EXERCISE » The full listing, returned exactly and free of pictures, is the expected answer.

Start of GIVEN DATA

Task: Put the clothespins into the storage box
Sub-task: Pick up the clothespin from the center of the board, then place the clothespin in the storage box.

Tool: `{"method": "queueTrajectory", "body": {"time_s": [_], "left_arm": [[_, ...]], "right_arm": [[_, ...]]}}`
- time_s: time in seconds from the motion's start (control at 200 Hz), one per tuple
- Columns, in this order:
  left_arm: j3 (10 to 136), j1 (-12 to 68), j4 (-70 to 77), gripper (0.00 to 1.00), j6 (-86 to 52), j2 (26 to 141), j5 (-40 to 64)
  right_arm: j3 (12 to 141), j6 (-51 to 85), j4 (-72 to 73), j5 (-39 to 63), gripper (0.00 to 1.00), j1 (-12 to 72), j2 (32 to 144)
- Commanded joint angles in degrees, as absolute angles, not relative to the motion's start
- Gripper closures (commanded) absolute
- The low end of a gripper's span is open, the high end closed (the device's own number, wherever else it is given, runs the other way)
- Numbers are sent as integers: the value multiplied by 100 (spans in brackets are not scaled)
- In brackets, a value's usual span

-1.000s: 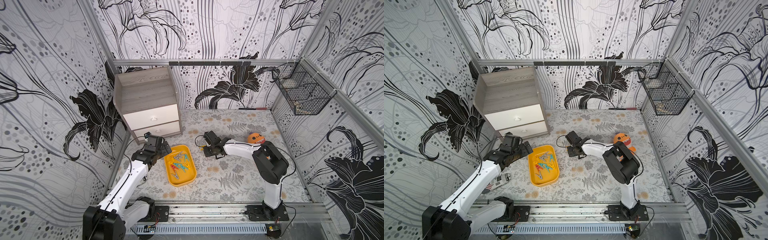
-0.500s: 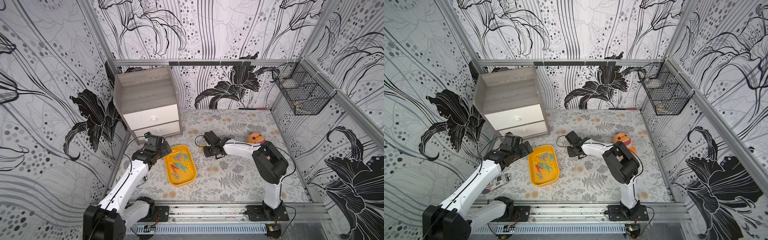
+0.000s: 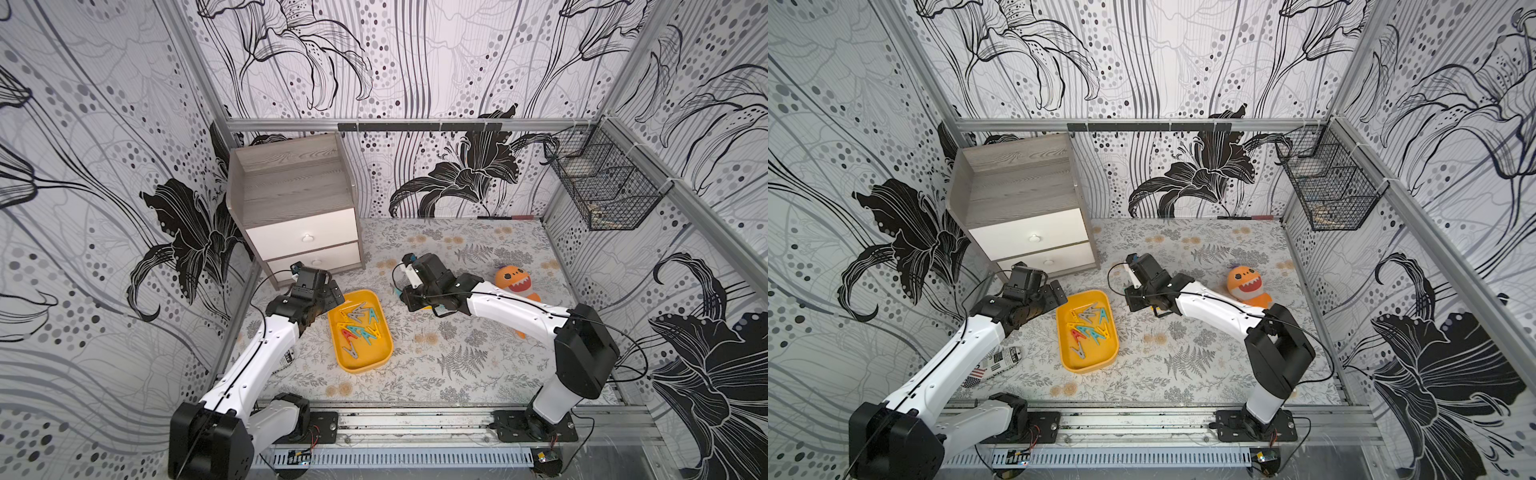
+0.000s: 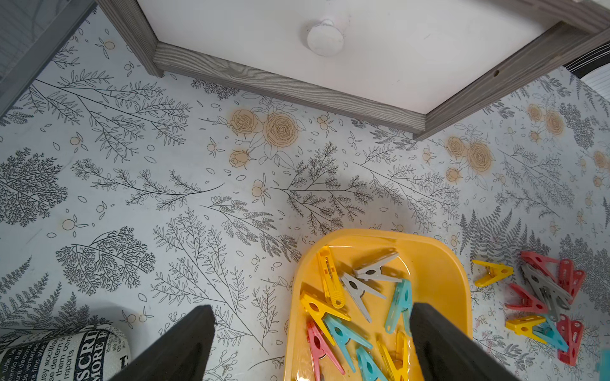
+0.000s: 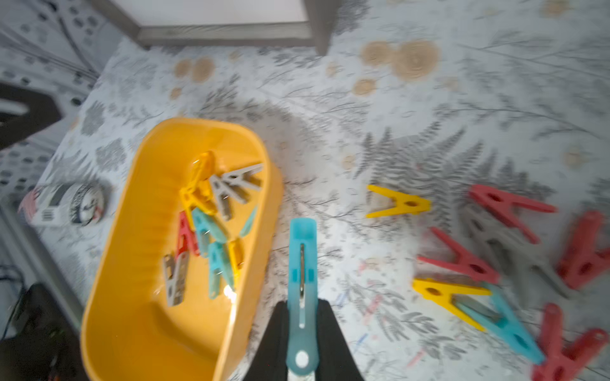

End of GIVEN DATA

WRITTEN REPLY »
Task: Put the clothespins into the storage box
Sub-task: Pick up the clothespin from the center of the board, then place the clothespin in the storage box.

Tool: `{"method": "queueTrajectory", "body": {"time_s": [_], "left_arm": [[_, ...]], "right_arm": [[_, ...]]}}`
- time_s: time in seconds from the motion's start (control at 200 Hz), one per tuple
- Columns, in this order:
  left_arm: j3 (10 to 136), j1 (-12 to 68), j4 (-70 to 77), gripper (0.00 to 1.00), j6 (-86 to 52), j2 (26 to 141), j5 (-40 to 64)
  right_arm: j3 (12 to 141), j6 (-51 to 85), j4 (-72 to 73), j5 (-39 to 63), gripper (0.00 to 1.00), j1 (-12 to 72), j2 (32 to 144)
- Commanded joint angles in degrees, as absolute angles, not relative to the motion's start
- Gripper closures (commanded) absolute
- The low end of a gripper's span is open, the high end closed (the device's own number, wherever else it is given, runs the other way)
- Numbers are sent as integers: the value multiplied by 100 (spans in brackets are not scaled)
- In brackets, a value's usual span

-1.000s: 
-0.500s: 
+0.000s: 
+0.000s: 
+0.000s: 

That's the full output for the exercise.